How to Turn Customers into Raving Fans with One Email
This last Christmas, my wife and I ordered some Baylor University fan gear from Fanatics. My experience wasn't bad, although I do remember thinking the shipping seemed unusually slow. I chalked it up to the holidays and really didn't think much about it. The sweatshirt, cap, and other things I bought were good quality and, overall, I was pleased with my order.
However, I recently received this email from Fanatics:
You're receiving this email because we shipped your holiday order later than we should have. This is unacceptable.
We know you have many options for your holiday shopping. We also know that the holiday season can be stressful and fast-paced, and that a hassle-free shopping experience is imperative. You deserve dependable service, and our job is to ensure that the gifts you are eagerly anticipating arrive as promised.
In addition to offering our sincerest apologies, I want to personally assure you on behalf of the entire team here at Fanatics that we are committed to addressing any and all issues that we can control. We will get to the root causes of all problems experienced. In the meantime, we remain committed every day to measuring up to your standards.
In hopes that you will return to Fanatics and give us another chance to provide you the hassle-free shopping and speedy delivery you expect and deserve, I'm offering you $15 in merchandise credit plus free 3-day shipping on a future purchase anytime in 2014.
All of us at Fanatics appreciate your business and will do everything we can to ensure you always receive the best possible online shopping experience. We look forward to serving you again.
Alan Trager, CEO
My response? Wow! I hadn't sent an email or called regarding my order. They noticed all by themselves what happened and not only sent me an email acknowledging this, but also gave me credit for more merchandise!
Smart. Very, very smart.
Why would they do this? After all, I didn't complain and, likely, would have ordered from them again. They have some of the best prices on the internet for college apparel. Here are three reasons why they sent this email.
The best marketing is customer referrals.

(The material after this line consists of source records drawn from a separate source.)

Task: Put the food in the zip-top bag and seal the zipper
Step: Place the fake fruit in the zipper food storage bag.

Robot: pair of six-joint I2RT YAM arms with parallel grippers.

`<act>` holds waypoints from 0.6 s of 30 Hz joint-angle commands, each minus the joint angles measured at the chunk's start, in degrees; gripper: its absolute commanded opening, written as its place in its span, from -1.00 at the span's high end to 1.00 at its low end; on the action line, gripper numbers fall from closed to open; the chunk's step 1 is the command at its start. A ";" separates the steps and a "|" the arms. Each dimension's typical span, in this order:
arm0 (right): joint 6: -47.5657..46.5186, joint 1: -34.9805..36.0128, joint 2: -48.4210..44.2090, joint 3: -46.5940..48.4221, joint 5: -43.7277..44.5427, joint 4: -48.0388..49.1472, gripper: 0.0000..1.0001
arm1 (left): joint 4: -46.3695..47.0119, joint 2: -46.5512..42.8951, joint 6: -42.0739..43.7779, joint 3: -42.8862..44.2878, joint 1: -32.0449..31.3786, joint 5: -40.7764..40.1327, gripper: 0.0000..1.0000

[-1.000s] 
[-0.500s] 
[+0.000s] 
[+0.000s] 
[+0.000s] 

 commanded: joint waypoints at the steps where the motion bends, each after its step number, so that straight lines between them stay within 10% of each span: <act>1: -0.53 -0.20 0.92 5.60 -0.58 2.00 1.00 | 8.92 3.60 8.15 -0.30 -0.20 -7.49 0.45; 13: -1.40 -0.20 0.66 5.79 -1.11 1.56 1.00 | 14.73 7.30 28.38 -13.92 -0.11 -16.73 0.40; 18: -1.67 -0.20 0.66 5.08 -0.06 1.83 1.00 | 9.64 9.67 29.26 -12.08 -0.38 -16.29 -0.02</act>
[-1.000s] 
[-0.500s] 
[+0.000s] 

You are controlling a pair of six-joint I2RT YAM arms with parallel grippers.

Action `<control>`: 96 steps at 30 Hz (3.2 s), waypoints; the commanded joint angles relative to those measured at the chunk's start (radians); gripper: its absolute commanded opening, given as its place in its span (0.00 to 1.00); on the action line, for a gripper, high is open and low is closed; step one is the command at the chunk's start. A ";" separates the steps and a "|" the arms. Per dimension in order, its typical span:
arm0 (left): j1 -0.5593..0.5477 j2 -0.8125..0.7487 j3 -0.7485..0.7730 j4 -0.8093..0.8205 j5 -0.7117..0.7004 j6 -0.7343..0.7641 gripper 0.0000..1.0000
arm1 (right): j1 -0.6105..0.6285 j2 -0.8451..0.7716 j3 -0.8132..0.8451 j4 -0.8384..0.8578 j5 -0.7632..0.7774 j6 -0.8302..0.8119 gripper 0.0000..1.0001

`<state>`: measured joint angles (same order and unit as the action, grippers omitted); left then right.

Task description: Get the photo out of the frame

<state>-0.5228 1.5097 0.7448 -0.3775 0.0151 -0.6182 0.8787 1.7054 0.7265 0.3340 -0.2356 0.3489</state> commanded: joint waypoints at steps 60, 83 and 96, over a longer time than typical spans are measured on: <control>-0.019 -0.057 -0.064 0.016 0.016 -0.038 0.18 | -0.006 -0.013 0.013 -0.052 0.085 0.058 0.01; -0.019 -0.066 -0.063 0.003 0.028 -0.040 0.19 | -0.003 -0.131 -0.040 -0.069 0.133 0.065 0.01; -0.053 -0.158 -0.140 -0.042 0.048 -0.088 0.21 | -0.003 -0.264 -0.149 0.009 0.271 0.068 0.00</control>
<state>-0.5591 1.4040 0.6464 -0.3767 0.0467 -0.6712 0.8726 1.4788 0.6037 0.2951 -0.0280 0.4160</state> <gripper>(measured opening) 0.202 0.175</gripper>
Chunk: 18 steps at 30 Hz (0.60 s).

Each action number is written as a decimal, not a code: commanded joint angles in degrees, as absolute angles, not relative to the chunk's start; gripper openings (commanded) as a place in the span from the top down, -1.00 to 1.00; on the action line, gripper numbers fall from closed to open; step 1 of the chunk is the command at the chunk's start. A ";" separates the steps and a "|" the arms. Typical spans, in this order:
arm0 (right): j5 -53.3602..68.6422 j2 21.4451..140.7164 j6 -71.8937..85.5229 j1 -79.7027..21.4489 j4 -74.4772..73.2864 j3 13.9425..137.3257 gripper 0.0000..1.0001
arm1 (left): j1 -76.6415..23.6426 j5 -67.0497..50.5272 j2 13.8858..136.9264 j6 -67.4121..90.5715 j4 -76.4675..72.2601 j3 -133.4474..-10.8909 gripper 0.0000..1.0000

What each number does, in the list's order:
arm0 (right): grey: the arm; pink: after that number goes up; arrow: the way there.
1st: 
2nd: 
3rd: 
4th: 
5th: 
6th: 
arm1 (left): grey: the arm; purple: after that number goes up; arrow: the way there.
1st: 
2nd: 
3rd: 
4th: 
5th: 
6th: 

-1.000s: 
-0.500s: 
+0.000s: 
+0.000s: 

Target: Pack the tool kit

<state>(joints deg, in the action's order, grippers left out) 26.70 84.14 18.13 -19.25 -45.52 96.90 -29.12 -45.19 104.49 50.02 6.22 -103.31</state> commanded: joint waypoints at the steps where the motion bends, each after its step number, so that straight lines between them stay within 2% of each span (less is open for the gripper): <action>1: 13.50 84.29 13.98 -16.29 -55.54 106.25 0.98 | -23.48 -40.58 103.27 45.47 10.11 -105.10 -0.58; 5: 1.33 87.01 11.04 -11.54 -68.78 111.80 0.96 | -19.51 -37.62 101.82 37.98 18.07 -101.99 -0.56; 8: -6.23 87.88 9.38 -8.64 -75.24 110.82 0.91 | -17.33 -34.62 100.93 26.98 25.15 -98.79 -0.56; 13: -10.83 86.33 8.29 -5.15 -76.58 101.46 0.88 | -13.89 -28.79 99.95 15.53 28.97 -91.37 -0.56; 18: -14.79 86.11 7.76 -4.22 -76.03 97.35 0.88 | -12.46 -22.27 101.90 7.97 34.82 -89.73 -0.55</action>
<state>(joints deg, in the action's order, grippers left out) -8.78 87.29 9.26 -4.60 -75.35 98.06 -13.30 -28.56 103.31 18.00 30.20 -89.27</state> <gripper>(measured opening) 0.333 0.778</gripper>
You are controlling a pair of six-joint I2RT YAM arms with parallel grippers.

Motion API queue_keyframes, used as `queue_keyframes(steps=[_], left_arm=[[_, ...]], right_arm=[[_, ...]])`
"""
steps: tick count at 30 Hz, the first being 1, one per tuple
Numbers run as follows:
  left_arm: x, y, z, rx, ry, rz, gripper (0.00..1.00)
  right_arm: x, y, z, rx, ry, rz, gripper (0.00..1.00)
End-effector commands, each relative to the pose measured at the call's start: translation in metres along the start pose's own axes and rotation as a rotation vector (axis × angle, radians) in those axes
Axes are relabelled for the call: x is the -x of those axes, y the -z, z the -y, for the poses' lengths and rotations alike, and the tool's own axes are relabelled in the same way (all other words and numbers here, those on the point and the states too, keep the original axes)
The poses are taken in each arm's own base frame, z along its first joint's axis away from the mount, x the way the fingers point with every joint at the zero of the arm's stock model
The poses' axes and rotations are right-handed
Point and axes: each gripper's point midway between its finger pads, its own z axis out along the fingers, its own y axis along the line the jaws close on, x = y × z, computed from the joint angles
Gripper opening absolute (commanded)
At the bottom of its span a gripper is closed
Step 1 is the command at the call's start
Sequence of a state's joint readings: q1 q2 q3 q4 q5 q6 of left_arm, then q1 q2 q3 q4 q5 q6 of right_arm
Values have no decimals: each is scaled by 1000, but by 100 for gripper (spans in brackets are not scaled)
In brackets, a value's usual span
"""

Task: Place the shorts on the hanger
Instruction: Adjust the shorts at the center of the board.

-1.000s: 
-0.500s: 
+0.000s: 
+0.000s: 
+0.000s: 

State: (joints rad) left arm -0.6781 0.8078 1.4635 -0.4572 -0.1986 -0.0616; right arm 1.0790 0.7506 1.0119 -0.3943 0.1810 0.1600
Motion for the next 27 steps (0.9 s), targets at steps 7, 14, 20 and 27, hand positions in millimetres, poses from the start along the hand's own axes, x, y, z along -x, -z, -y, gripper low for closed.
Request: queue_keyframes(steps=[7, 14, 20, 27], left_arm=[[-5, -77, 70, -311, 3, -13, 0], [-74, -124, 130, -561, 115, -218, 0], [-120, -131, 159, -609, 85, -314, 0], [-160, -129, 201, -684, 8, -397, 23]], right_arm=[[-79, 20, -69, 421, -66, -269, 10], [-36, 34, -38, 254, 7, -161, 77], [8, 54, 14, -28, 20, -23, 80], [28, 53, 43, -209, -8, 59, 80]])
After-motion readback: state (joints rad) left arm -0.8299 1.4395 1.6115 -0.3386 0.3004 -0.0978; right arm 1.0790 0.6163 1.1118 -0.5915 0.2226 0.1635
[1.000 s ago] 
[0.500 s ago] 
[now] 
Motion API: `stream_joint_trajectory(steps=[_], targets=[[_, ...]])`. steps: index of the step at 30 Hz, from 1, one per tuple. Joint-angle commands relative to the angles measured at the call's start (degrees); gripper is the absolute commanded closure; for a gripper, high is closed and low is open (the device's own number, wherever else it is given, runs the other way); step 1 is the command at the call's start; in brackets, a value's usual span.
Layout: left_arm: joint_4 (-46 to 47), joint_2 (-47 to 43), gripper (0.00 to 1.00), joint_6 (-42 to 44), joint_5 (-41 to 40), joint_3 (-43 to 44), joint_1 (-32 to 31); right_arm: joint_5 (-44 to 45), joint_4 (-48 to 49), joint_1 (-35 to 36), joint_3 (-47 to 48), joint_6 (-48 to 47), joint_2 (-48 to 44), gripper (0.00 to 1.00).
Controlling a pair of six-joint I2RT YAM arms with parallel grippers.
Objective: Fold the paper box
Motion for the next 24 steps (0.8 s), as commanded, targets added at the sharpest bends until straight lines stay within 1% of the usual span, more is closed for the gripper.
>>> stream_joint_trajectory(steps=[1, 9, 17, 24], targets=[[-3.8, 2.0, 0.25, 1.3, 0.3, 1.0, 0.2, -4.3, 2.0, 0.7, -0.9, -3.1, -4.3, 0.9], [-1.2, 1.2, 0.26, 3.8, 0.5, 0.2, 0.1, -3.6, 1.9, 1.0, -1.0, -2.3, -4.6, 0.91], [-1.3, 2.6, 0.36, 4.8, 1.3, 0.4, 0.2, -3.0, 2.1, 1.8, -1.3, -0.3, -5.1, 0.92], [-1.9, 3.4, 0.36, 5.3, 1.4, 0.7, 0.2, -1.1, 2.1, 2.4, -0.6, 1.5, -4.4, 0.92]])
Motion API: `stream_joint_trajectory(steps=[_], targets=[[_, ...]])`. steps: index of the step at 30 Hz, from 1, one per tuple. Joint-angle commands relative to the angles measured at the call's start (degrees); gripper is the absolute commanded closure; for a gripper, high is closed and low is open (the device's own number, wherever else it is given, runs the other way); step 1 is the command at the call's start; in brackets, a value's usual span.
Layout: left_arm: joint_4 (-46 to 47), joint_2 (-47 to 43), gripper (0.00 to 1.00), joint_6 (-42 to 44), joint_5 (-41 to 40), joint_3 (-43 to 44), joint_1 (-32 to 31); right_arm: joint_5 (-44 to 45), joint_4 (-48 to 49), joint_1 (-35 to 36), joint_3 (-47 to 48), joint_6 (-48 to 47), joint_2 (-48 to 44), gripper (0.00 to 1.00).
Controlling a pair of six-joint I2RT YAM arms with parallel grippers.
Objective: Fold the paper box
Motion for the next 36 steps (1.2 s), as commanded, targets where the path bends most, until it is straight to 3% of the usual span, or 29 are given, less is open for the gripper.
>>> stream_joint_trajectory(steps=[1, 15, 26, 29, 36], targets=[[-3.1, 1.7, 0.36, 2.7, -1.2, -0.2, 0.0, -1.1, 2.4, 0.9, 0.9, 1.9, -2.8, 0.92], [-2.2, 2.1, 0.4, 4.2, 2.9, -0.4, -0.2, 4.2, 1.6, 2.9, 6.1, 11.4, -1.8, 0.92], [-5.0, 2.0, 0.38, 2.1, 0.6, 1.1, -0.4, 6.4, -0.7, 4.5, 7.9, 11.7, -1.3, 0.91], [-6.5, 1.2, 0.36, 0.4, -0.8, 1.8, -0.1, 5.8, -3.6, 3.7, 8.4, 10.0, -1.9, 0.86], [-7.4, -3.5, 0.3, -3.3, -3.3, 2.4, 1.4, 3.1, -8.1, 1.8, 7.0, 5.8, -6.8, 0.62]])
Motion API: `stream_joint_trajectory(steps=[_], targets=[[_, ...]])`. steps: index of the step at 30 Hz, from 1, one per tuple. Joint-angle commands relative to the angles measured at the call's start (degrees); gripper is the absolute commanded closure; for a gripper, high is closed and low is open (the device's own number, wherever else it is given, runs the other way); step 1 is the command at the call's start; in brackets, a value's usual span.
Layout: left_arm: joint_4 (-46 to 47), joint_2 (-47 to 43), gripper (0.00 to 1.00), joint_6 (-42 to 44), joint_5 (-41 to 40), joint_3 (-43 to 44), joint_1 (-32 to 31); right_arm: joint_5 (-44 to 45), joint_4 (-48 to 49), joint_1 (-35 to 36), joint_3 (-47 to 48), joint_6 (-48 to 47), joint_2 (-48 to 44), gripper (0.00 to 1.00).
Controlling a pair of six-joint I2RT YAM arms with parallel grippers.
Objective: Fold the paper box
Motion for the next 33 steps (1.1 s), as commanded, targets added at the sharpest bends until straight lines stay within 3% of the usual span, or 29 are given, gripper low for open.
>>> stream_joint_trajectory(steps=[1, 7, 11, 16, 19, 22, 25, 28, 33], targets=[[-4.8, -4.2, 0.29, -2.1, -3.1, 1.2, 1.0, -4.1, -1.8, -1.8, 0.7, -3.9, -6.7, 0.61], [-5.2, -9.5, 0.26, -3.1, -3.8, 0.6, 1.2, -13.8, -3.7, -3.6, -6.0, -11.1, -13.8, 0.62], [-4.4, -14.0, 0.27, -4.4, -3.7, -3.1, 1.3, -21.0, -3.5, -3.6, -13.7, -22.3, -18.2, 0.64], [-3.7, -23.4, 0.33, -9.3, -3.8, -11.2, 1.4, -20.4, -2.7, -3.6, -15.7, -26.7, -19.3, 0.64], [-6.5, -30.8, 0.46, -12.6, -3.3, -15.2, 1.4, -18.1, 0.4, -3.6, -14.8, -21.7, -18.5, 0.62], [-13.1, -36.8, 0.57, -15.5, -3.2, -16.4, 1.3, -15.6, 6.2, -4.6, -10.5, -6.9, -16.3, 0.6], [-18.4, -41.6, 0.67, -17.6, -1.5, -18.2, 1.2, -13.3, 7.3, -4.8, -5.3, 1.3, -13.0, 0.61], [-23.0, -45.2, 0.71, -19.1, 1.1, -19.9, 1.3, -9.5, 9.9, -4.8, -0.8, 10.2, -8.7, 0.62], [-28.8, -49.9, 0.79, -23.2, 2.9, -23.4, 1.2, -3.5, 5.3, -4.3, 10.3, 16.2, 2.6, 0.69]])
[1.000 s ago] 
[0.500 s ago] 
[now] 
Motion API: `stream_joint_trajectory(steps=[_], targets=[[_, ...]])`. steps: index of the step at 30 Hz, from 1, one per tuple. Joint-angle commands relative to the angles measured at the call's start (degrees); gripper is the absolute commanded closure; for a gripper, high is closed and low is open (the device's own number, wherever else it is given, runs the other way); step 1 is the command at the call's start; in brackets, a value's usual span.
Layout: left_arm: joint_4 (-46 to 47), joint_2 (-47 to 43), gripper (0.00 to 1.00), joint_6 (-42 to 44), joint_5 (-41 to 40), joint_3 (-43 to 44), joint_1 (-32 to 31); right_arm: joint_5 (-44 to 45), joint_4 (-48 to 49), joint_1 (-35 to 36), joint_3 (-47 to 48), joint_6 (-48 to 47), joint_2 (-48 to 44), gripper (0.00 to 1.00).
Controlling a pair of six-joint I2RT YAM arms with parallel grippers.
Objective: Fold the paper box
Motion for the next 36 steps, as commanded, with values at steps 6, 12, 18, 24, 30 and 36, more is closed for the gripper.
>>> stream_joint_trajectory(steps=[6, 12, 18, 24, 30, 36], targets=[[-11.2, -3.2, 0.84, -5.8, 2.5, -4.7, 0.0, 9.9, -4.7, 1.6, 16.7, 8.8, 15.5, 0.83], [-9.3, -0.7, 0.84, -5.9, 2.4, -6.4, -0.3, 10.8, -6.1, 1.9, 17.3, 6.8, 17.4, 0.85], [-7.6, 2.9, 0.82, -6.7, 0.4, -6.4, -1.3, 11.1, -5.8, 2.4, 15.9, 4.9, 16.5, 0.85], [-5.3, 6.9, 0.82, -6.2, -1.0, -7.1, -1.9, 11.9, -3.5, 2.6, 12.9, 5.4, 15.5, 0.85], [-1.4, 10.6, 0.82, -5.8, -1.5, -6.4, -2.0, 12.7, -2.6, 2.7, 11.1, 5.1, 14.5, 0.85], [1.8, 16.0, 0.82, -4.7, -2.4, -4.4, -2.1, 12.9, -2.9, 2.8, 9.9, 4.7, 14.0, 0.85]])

You can spend a lot of money on advertising, but all the money in the world won't replace a bad experience. The only thing that can overcome that is building a good relationship with your clients. That's what they did here. They built a relationship with me in one email.
Customer service is driven from the top down.
The CEO of Fanatics obviously knows how to treat customers. In my experience, this kind of customer service is rare, and it takes moves like this to set yourself apart from the crowd.
Authenticity builds customer rapport.
This company was willing to admit a mistake and do what they could to rectify the situation. Was I an angry customer? No. Would I have purchased from them again? More than likely. What was the outcome of this email?
I'm a fan now. A huge fan. And what do fans do? They talk to others about their experience. Just like I am. Now, you might become a fan too. All because of one email, a willingness to admit a mistake, and going the extra mile to take care of it.
Customer service isn't about telling people how awesome you are, it’s about creating stories that do the talking for you. [Quote from the Buffer blog.]
How many times do we lose customers (or influence) because we are too proud to admit that we're wrong?
How many times do we miss opportunities to turn customers (or followers) into raving fans because they haven't complained or seem to be doing "just fine"?
What can we learn from a company like this that is willing to go above and beyond to reach out to their customers and turn them into raving fans?
What will you do to increase your fan base? Spend more money on advertising? Or use some of those advertising dollars to turn ordinary clients into lifelong enthusiasts?